• TASK GOAL
Could you copy every line from the material below in which "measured" appears?

• DATA
━━━━━━━━━━━━━━━━━━━━━━━━━━━━━━
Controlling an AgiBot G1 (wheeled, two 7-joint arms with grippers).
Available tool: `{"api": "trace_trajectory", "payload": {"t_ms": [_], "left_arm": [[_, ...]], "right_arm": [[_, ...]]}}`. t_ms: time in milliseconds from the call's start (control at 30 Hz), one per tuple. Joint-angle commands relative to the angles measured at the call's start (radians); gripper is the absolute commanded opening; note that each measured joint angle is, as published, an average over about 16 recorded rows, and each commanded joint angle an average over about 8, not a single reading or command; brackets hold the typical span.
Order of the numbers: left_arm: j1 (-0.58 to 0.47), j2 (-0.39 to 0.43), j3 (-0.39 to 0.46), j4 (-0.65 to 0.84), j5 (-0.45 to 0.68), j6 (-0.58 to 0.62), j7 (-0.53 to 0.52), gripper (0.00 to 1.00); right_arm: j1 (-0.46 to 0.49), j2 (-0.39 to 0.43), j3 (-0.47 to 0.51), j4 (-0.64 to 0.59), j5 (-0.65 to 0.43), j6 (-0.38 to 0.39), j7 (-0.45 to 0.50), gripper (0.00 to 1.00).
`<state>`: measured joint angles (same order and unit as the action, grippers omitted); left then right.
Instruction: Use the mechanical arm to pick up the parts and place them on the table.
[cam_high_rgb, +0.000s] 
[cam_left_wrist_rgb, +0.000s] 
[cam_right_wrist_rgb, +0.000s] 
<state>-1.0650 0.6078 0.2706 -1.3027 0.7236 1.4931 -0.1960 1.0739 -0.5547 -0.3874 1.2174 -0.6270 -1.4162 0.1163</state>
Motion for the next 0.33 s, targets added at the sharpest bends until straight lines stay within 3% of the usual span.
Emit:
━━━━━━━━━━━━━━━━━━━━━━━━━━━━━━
• RESULT OF THE EXERCISE
Available tool: `{"api": "trace_trajectory", "payload": {"t_ms": [_], "left_arm": [[_, ...]], "right_arm": [[_, ...]]}}`. t_ms: time in milliseconds from the call's start (control at 30 Hz), one per tuple. Joint-angle commands relative to the angles measured at the call's start (radians); gripper is the absolute commanded opening; note that each measured joint angle is, as published, an average over about 16 recorded rows, and each commanded joint angle an average over about 8, not a single reading or command; brackets hold the typical span.
`<state>`: measured joint angles (same order and unit as the action, grippers omitted); left then right.

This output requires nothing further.